Fluid mounting was a revelation. Based on what I’d read, I expected the process to be time-consuming and fiddly. Instead, it was a lot of fun. Maybe it’s the smell of the chemicals, but it brings back happy memories of working in a conventional darkroom. Armed with an Epson V750 Pro scanner, a variable-height mounting station, and a fluid mount supply kit, I started on a journey that would take the better part of a year to complete.
Photo Discoveries
As I culled the negatives, I found that my dad took most when he was quite young—not long after his high school graduation in 1939. A lot of the images show guys doing guy stuff: climbing up on billboards, mugging for the camera, standing next to cool cars they likely didn’t own. It feels like easy camaraderie in the scenes my dad captured, reflecting his life in a working-class Chicago neighborhood just before America’s entry into WWII and his joining the U.S. Navy where he served as a radioman on a minesweeper.

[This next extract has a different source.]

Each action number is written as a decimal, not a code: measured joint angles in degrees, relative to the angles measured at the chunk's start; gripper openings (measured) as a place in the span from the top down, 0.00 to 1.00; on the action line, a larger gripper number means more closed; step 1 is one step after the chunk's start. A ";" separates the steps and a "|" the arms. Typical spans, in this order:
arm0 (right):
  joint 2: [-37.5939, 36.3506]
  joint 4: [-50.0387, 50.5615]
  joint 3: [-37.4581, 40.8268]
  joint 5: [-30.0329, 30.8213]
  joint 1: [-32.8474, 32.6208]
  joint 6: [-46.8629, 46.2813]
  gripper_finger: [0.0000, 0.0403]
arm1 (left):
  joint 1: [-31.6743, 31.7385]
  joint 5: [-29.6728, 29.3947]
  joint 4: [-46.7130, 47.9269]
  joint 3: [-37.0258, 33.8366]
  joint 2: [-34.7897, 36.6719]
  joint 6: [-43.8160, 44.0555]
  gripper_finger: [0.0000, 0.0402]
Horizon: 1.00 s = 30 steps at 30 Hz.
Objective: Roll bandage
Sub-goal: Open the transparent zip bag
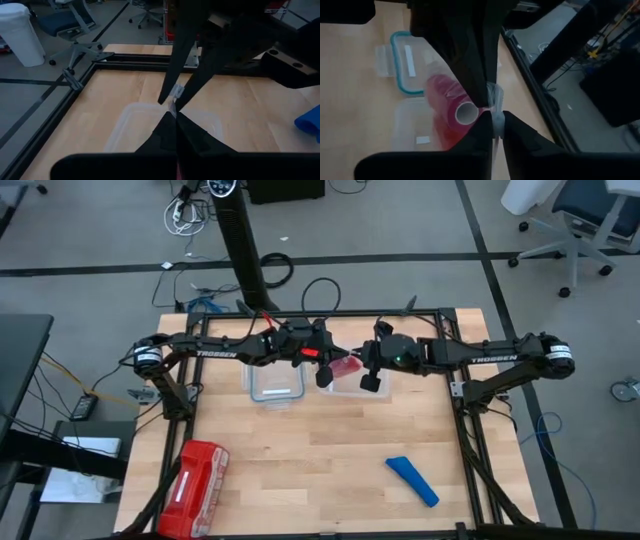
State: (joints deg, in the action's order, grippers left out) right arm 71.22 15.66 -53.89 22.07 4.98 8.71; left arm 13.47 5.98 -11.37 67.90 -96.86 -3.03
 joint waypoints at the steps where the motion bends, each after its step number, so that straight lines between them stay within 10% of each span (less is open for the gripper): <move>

Months after I’d culled the collection, my sister discovered another batch of our dad’s negatives while cleaning out a storage room. This batch was smaller than the first, but the notable twist was that these newly found images were all captured after my dad’s 1945 return from the war. I’ll never know how or why the pre-war and post-war batches separated. What’s clear, though, is a distinct lifestyle change. Instead of depicting buddies making human pyramids at picnics and posing with girlfriends, the photos tell the story of marriage, babies, and a move from the city to a new house in a suburban wilderness.
Staying True
Many photo negatives in the collection don’t have corresponding prints in our family’s photo albums. But there are a few, and their dimensions suggest they were contact prints. For that reason, I committed to leaving the compositions as close to their original state as possible. If my dad didn’t have access to an enlarger, I wanted the finished images to stay true to his reality. Another decision was to keep fixes (for flaws like scratches and nicks) to a minimum and concentrate instead on pulling as much detail and tonal range as possible via Capture One and Photoshop. Each frame presented a unique set of challenges in terms of physical condition and exposure. Some took hours to process while others took days.
Sharing the Photos
Once I had processed the core of the collection, I tentatively shared a few photos on my Facebook page. I didn’t expect much of a response from acquaintances with no connection to my dad. To my great surprise, the feedback was immediate and overwhelmingly positive. That gave me the confidence to cast a wider net and today The Shoebox Negatives have been seen across the globe.
Learning to evaluate the images based on merit versus sentimentality isn’t easy for me. And to be honest, I’ll probably never be truly objective about any aspect of this project. Although, I’m getting better at it. The response from people outside my circle of family and friends continues to offer valuable insight into what works and why.
My original mission for The Shoebox Negatives was to figure out how to bring them to life. That’s a work in progress. In the meantime, the parallel goal is to have them seen. But at the heart of it, the best part of this project—and the part that really counts—has been discovering which tiny slices of my dad’s life he felt were important enough to capture on film back when cameras weren’t in every purse.
The shoebox became a window, and there’s still so much for me to see.